MORIR DE ÉXITO

Suena duro, lo sé. En apariencia, carece de sentido. Un tanto paradójico incluso, mas ahí queda. Cuanto mejor considero que hago mi trabajo, más doloroso es el desenlace (habría que ver qué dice la otra parte de mí, eso sí).

Y cada año, repetimos.

Desde mi rinconcito (Aula 1/Refuerzo), tarde a tarde, trato de hacer algo más llevadera la odisea académica a estos pobres que han sido plantados por unos preocupados padres en las cinco sillas que soportan estoicamente las inverosímiles ordalías de sus ocupantes. Entre duda y pregunta, ejercicio y esquema; surgen pequeñas gemas que brillan intensas por el hecho de ser compartidas.
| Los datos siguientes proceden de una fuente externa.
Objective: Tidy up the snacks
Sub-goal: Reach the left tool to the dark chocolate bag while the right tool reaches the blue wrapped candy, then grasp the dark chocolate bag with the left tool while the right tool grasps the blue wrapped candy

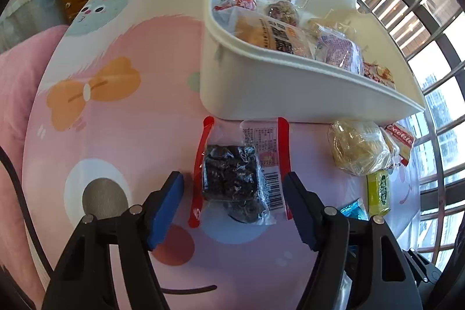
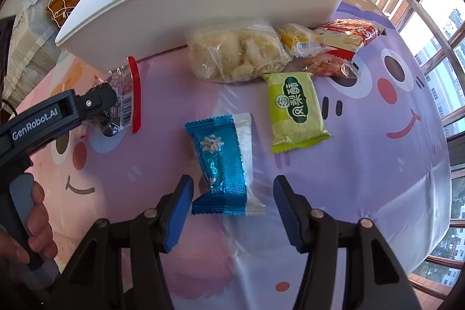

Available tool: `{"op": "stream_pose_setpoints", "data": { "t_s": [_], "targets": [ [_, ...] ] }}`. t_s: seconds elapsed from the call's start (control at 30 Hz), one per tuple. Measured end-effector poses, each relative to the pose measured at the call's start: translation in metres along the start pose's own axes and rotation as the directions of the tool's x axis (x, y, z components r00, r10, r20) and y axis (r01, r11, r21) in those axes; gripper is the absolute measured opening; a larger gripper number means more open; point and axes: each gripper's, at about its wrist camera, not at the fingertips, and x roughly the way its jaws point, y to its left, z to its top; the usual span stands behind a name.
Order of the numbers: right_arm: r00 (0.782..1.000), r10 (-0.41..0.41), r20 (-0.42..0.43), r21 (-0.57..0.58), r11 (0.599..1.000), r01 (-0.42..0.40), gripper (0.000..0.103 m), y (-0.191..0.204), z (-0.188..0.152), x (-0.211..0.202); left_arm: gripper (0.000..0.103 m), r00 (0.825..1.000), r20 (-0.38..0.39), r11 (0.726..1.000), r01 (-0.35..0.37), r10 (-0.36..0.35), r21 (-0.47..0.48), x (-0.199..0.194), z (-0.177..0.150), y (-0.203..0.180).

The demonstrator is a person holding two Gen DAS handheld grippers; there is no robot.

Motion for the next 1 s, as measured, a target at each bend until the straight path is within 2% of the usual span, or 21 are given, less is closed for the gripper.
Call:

Son los relatos de sus aventuras en clase, llenas de temibles docentes, abusivos compañeros y progenitores ajenos a la disciplina positiva. Resulta imposible no simpatizar con ellos mientras los ves crecer y aprender y convertirse en otra versión más colorida de sí mismos y te van ofreciendo esas preocupaciones y alegrías.

Y entonces se van.

Acaban el instituto, o han adquirido hábitos de estudio efectivos, o encontrado la confianza que les faltaba… Habiendo compartido penas y progresos, el orgullo de verlos marchar un poco más capaces brota por sí solo; igual que cierta tristeza por no acompañarlos allá a donde van. Solo resta echar de menos, ayudar de más a los siguientes e imaginar todo lo que me podrían enseñar ellos a mí de volvernos a cruzar.

Y si es así en clase, ¿cómo será en casa? El “nido vacío” suena distinto ahora que practico el adiós cada junio.